Angst
I couldn’t get to sleep last night, I was mentally kicking myself for my poor performance at yesterday’s review.
After seeing all the video pieces I was aware that time was limited for seeing the rest of the work, so I was mindful of the need to hurry my presentation.
This resulted in me resorting to a panic tactic of rushing through my work and being dismissive and offhand about it. I fell into the trap of trivializing my work and I am cross at myself because I have worked hard and I feel that I have undermined myself. I feel stupid.
I don’t doubt that my work has depth, but sometimes I don’t always see it until later.
I do find it hard to articulate and own publicly because I don’t want to sound pretentious or self important so it is easier to gloss over the surface.
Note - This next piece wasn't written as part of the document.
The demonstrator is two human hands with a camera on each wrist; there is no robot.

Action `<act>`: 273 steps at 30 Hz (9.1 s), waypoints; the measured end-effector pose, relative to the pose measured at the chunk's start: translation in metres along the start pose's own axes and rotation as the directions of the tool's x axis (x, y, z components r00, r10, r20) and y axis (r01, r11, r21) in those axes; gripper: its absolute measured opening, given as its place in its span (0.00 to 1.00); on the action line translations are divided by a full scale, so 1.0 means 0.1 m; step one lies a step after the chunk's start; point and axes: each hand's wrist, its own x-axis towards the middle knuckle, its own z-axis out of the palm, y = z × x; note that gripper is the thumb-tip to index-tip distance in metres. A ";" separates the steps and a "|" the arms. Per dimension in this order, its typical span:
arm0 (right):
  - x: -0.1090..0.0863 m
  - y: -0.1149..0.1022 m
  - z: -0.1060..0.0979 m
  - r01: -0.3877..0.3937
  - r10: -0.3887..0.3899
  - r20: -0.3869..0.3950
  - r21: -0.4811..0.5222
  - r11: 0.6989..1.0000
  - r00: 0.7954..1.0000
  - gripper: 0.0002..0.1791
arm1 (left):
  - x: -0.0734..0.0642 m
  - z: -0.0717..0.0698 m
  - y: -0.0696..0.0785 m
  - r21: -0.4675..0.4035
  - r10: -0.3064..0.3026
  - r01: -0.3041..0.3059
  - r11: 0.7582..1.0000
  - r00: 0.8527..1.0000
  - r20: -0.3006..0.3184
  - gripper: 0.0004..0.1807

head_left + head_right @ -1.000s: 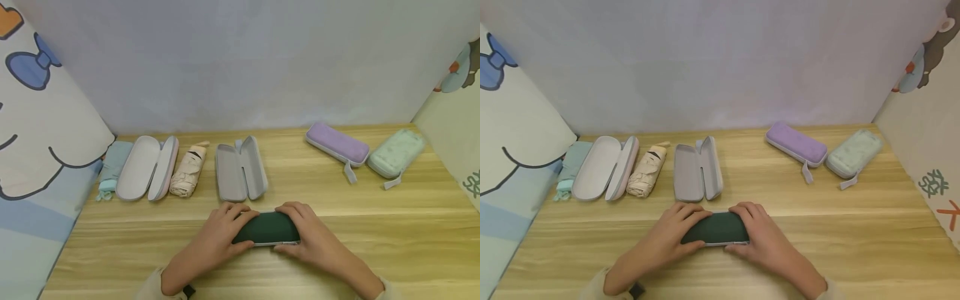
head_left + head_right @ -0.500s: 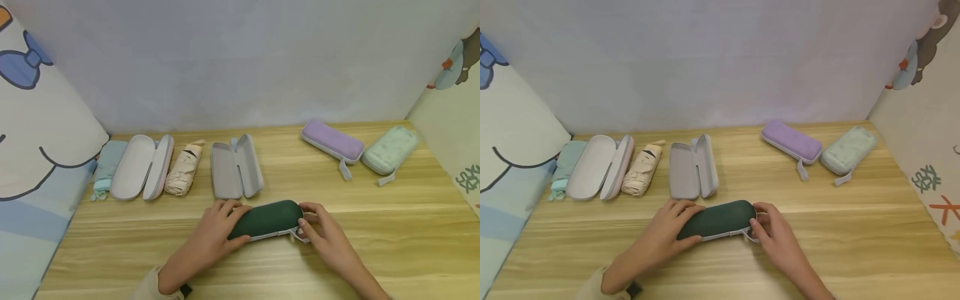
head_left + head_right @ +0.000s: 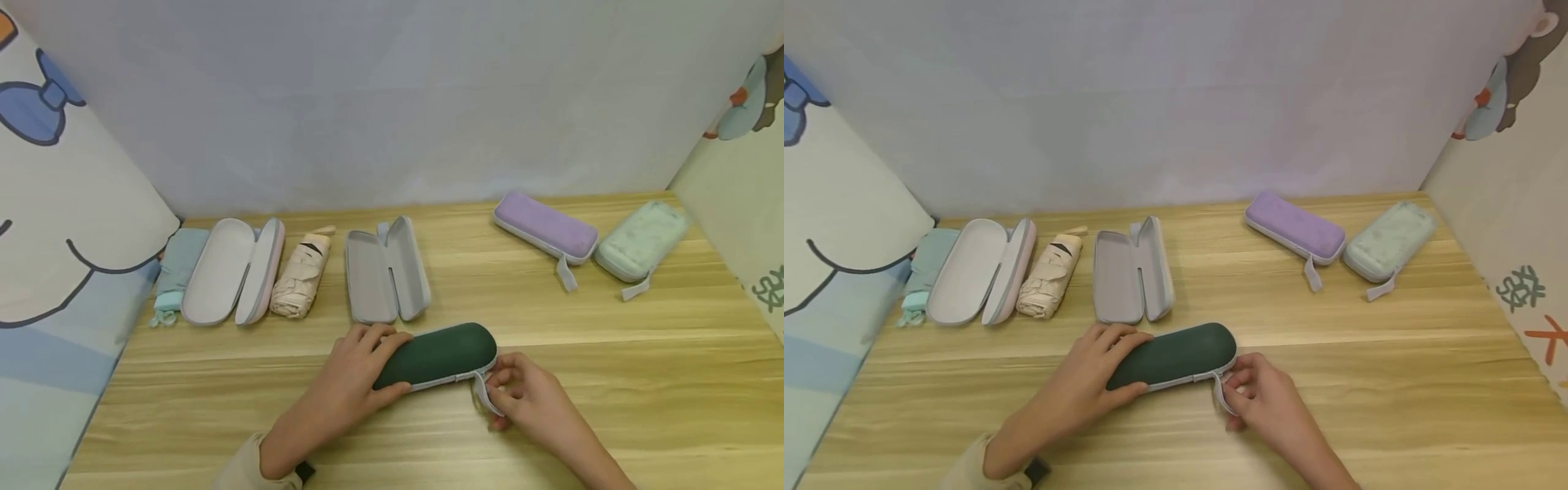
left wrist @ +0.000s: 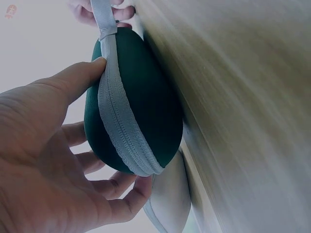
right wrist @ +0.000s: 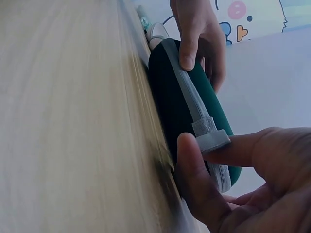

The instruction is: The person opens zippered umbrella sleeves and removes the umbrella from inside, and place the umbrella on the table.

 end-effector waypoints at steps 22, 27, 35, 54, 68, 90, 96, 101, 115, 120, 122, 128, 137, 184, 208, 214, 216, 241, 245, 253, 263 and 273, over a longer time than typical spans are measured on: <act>0.03 0.06 0.21 -0.071 0.074 -0.098 0.039 0.997 0.992 0.11 | -0.01 0.02 0.01 0.019 0.009 -0.009 1.000 1.000 -0.014 0.35; -0.01 0.00 0.24 -0.101 0.085 -0.196 -0.072 0.992 0.977 0.08 | -0.01 0.02 0.01 0.016 0.004 -0.004 1.000 1.000 -0.005 0.35; -0.08 -0.06 0.22 -0.048 -0.051 -0.297 -0.317 0.947 0.954 0.03 | 0.00 0.02 0.00 0.008 -0.005 0.005 1.000 1.000 0.005 0.35; -0.11 -0.04 0.14 0.127 -0.380 -0.361 -0.562 0.817 0.852 0.10 | -0.01 0.01 0.00 0.015 0.000 0.000 1.000 1.000 0.022 0.36; -0.03 0.03 0.01 0.206 -0.526 -0.365 -0.637 0.743 0.768 0.09 | -0.05 -0.03 -0.02 0.006 0.031 -0.032 0.999 0.999 0.038 0.37; 0.02 0.07 -0.17 0.271 -0.535 -0.292 -0.618 0.738 0.793 0.14 | -0.08 -0.10 -0.07 0.015 0.093 -0.094 0.995 0.994 0.066 0.37; 0.04 0.08 -0.19 0.323 -0.568 -0.271 -0.603 0.729 0.777 0.16 | -0.08 -0.12 -0.10 0.002 0.120 -0.120 0.993 0.989 0.085 0.37; 0.05 0.08 -0.20 0.338 -0.573 -0.260 -0.594 0.729 0.777 0.16 | -0.10 -0.13 -0.11 -0.013 0.142 -0.141 0.990 0.984 0.106 0.37; 0.10 0.02 -0.24 0.331 -0.458 -0.203 -0.456 0.826 0.865 0.10 | -0.09 -0.14 -0.15 0.037 0.242 -0.248 0.968 0.964 0.108 0.35; 0.16 0.02 -0.25 0.360 -0.474 -0.185 -0.436 0.825 0.861 0.11 | -0.09 -0.15 -0.16 0.037 0.252 -0.258 0.966 0.961 0.116 0.35; 0.19 0.02 -0.26 0.375 -0.469 -0.172 -0.398 0.837 0.866 0.11 | -0.09 -0.15 -0.16 0.035 0.255 -0.261 0.965 0.960 0.119 0.35; 0.27 0.02 -0.26 0.376 -0.398 -0.092 -0.190 0.907 0.913 0.07 | -0.09 -0.17 -0.16 0.029 0.281 -0.287 0.958 0.952 0.119 0.36; 0.37 -0.03 -0.23 0.364 -0.384 -0.051 -0.226 0.903 0.922 0.06 | -0.09 -0.13 -0.17 0.031 0.298 -0.303 0.952 0.948 0.111 0.36; 0.97 -0.34 0.09 0.540 -0.451 0.368 -0.192 0.819 0.814 0.05 | -0.12 -0.11 -0.10 0.153 0.289 -0.302 0.941 0.952 0.100 0.35; 0.76 -0.21 0.10 0.613 -0.506 0.395 -0.217 0.760 0.767 0.04 | -0.14 -0.22 -0.15 0.163 0.336 -0.354 0.921 0.933 0.128 0.36; 0.69 -0.20 0.12 0.655 -0.549 0.403 -0.198 0.729 0.732 0.04 | -0.18 -0.23 -0.17 0.126 0.362 -0.373 0.919 0.927 0.100 0.40; 0.68 -0.22 0.13 0.686 -0.582 0.398 -0.201 0.699 0.709 0.06 | -0.20 -0.23 -0.18 0.127 0.376 -0.383 0.915 0.923 0.079 0.41; 0.82 -0.47 0.37 0.722 -0.651 0.320 -0.387 0.573 0.688 0.07 | -0.29 -0.13 -0.21 0.112 0.430 -0.421 0.900 0.900 -0.074 0.24; 0.87 -0.51 0.39 0.721 -0.654 0.316 -0.409 0.560 0.687 0.07 | -0.29 -0.12 -0.21 0.102 0.431 -0.423 0.900 0.899 -0.080 0.23; 0.96 -0.61 0.48 0.685 -0.613 0.314 -0.424 0.593 0.725 0.04 | -0.29 -0.12 -0.21 0.097 0.424 -0.417 0.904 0.903 -0.074 0.23; 0.99 -0.67 0.58 0.638 -0.583 0.280 -0.473 0.608 0.763 0.02 | -0.30 -0.10 -0.21 0.102 0.431 -0.422 0.901 0.897 -0.098 0.23; 1.00 -0.65 0.59 0.586 -0.525 0.266 -0.451 0.673 0.808 0.02 | -0.36 -0.07 -0.06 0.234 0.363 -0.348 0.908 0.932 -0.022 0.37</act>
I kick myself over this and look to the examples of Mireille with her strength, intelligence and humility and to people like Robbie Rowlands with his quiet dignified confidence, and agonize about why it is that I am so unable at the final point to be supportive of my own output.
I realize that this is a long standing problem for me and is a defence mechanism against not being accepted. After all it is easier to cope with possible rejection if you pretend that you don’t care. Another part of me says for goodness sake JUST GROW UP!!!
This was an exhausting and powerful day for me.
David’s comments about the “breakthrough” in my work (The Street) have got me seriously considering where I am at artistically. I found the experience of doing the street piece actually less enjoyable (meaning that it was harder work) than all the experimentation I got involved with on the Nostalgia pieces.
I relate strongly with the theme of nostalgia and if I have any direction in my work at all I would have to say over all that that was it. But I am embarrassed about these now.
In the light of the weightier philosophical concerns being expressed by everyone else they seem pretty but vapid. They characterize a whole approach which is to do with creating a pleasing surface without any real engagement behind it. While this is valid for some circumstances ( I am thinking of a certain successful artist whose work I saw recently) and may even appeal to a mass market sensibility it is not where I want to place myself.
The Street and the Conversation pieces do have philosophical depths, so I know I am capable of this level of achievement even if I am not adept at expressing it yet.
Play and enjoyment are vital parts of the creative process and it’s easy for me to get comfortably stuck there. The challenge for me now is to actively invite some seriousness into my studio to balance my work which will allow me to feel that I have the right to consider it to be important.
This should then flow on to my being able to discuss my work without feeling pretentious or a fake
Thank you to everyone for mirroring myself back to me.